La formazione è il leitmotiv per tenere alta la competitività ed evitare che l’innovazione danneggi l’occupazione. A che punto siamo? Quello che è previsto nel ccnl per valorizzarla viene messo in pratica?
(S.C.) C’è un’attenzione molto alta verso il tema. Il limite è che al momento la formazione è troppo ad appannaggio delle scelte delle aziende. Decidono quanta farne, a chi farla, dove e come. L’idea del delegato alla formazione, previsto dal ccnl, è nata proprio per coinvolgere di più i lavoratori nell’analisi dei fabbisogni formativi. Tuttavia, è uno strumento che non sta funzionando benissimo, perché viene valorizzato poco a livello aziendale e perché – va ammesso – anche i lavoratori stessi non capiscono fino in fondo quanto la formazione sia importante.

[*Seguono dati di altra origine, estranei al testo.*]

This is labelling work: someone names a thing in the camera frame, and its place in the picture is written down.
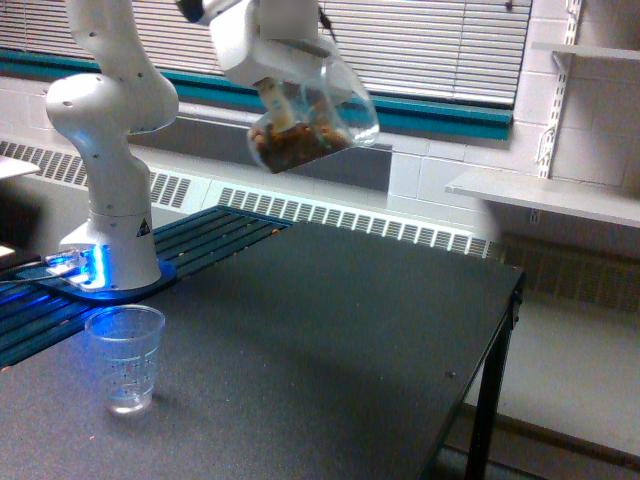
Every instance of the heating vent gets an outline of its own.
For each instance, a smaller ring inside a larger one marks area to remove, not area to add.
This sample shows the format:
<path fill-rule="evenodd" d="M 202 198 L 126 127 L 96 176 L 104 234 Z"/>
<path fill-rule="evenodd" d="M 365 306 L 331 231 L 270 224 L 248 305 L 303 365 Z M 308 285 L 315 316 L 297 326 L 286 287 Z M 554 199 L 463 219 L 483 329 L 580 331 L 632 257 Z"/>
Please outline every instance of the heating vent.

(G.B) La formazione è fondamentale per aiutare le figure professionali più in difficoltà e per accompagnare i grandi cambiamenti di questi tempi. Torno sugli isf. Credo che la forte specializzazione di una serie di prodotti innovativi che stanno sbarcando sul mercato indubbiamente spingerà gli informatori verso una qualità di lavoro ancora maggiore. E ancora, abbiamo bisogno di spingere sulla formazione nel campo del biotech, che è in grande sviluppo. La formazione, sinceramente, deve divenire parte integrante del lavoro, non una parte in più. Sennò si perde il treno dell’innovazione.
Nell’ambito della formazione e della riqualificazione, c’è la necessità di rilanciare la strumentazione a sostegno delle politiche attive, ancora in corso attraverso Welfarma, l’unico esempio di gestione condivisa dei processi di riqualificazione e ricollocazione professionale nel panorama contrattuale. Welfarma, costruito nel 2008 e ridiscusso nel 2011, va rimodulato alla luce delle nuove norme, rispetto ai processi formativi di riqualificazione e ai costi.